The second time i've wanted to give six stars.

Glen Cook is a helluva writer. He never seems to get the respect he deserves; his stuff sells well but he never seems to "break out" the way others (who may or may not be better writers) have and continue to do.And this may well have been Glen's best book so far.Sad it's been out of print since its single first edition, more than ten years ago.I recall buying it, because i buy every Glen Cook novel that comes out, and reading it in basically one sitting (and even though i read nearly 1000 words/minute, that was a longish read, because this is a *big* book). Not too long after that, as we were setting out on a seven-hour drive (to an SF convention, as it happens) my wife asked me if i had anything interesting she could read on the trip. I handed her "Dragon". She protested that she didn't like Cook's stuff. I persuaded her to try it.As we were arriving in Louisville, she looked up and said "Okay -- when can I read the sequel?"But there isn't a sequel. It's wide-open for a sequel. The last line almost *demands* a sequel.But Glen won't write one. And i've bugged him about it on and off at SF conventions for years -- he just grins and says "Don't feel like it" or words to that effect.But, even given the fact that this book really *needs* a sequel and there isn't one and there apparently ain't gonna *be* one, i cannot recommend it too highly as a classic example of how to do space-opera *right*.Would be well-worth the effort of finding a copy if you like well-written, well-thought-out extremely wide-screen Space Opera; particularly, anyone who likes either David Weber's "Honor Harrington" series or "Doc" Smith's "Lensman" books needs to read this.

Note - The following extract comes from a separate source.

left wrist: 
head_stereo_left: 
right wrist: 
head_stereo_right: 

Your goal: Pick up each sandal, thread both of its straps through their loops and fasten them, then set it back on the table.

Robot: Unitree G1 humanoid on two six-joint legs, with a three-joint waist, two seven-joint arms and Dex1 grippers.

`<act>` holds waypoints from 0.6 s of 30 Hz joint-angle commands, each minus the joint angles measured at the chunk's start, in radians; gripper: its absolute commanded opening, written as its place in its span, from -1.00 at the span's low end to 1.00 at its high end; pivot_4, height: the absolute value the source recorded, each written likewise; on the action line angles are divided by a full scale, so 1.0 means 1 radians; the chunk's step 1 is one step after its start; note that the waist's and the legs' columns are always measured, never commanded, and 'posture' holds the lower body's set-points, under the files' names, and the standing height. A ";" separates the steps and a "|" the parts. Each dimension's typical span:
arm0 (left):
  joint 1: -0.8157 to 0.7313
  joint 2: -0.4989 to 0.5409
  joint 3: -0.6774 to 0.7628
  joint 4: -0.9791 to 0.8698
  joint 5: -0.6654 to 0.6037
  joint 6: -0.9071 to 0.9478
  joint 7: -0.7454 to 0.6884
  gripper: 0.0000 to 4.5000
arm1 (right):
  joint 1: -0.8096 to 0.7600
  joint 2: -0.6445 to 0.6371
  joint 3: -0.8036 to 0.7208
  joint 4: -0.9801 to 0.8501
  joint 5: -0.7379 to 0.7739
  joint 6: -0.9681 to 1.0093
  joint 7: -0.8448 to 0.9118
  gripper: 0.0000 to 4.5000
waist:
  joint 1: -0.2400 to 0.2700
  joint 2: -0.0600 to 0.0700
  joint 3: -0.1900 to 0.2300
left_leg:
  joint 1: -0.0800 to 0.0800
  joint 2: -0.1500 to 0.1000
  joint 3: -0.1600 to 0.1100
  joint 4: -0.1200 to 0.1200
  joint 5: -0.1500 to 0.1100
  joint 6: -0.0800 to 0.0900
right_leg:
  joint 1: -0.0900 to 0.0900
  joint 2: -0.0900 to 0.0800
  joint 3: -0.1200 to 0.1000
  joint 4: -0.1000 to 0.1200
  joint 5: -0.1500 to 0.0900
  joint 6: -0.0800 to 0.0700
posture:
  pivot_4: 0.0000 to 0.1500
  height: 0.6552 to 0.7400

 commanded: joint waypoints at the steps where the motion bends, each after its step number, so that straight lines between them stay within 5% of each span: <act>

One of the best books I have ever read.

Glen Cook does his very best work in this incredible book that begs for a sequel. Plot, characterization and just plain imagination are Cook at the top of his game. I have read this book at least half a dozen times and find more hidden in it's depths at every reading. What a pity this is not a series like the wonderful Black Company. Glen Cook is the most under-appreciated writer of modern day. How lucky I am to have found him.